The USE Method: SmartOS Performance Checklist

The USE Method provides a strategy for performing a complete check of system health, identifying common bottlenecks and errors. For each system resource, metrics for utilization, saturation and errors are identified and checked. Any issues discovered are then investigated using further strategies.

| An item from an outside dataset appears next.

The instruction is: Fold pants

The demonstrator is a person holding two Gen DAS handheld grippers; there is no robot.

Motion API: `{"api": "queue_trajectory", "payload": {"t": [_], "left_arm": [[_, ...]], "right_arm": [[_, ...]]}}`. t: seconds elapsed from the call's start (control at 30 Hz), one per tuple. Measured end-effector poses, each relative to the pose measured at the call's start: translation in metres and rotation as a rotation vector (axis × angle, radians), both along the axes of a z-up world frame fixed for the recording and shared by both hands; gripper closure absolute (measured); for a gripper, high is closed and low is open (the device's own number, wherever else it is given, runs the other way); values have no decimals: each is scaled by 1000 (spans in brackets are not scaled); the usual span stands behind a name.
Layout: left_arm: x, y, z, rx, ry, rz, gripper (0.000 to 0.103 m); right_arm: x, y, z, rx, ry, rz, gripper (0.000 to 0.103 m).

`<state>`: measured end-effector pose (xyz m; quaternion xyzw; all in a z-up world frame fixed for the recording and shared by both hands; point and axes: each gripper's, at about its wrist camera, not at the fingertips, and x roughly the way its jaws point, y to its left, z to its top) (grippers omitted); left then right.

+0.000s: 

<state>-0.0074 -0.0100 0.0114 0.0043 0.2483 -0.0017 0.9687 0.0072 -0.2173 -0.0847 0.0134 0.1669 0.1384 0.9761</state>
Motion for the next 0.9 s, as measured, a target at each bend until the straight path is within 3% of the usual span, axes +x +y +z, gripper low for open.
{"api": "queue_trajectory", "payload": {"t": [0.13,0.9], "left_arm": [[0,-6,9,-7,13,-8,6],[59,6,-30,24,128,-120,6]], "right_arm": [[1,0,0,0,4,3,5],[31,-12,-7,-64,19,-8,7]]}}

In this post, I’ll provide an example of a USE-based metric list for use within a SmartOS SmartMachine (Zone), such as those provided by the Joyent Public Cloud. These use the illumos kernel, and so this list should also be mostly relevant for OmniOS Zones, and to a lesser degree (due to some missing features) Solaris Zones. This is primarily intended for users of the zones. For the system administrators of the physical systems (via the Global Zone), also see the Solaris checklist, which has greater visibility.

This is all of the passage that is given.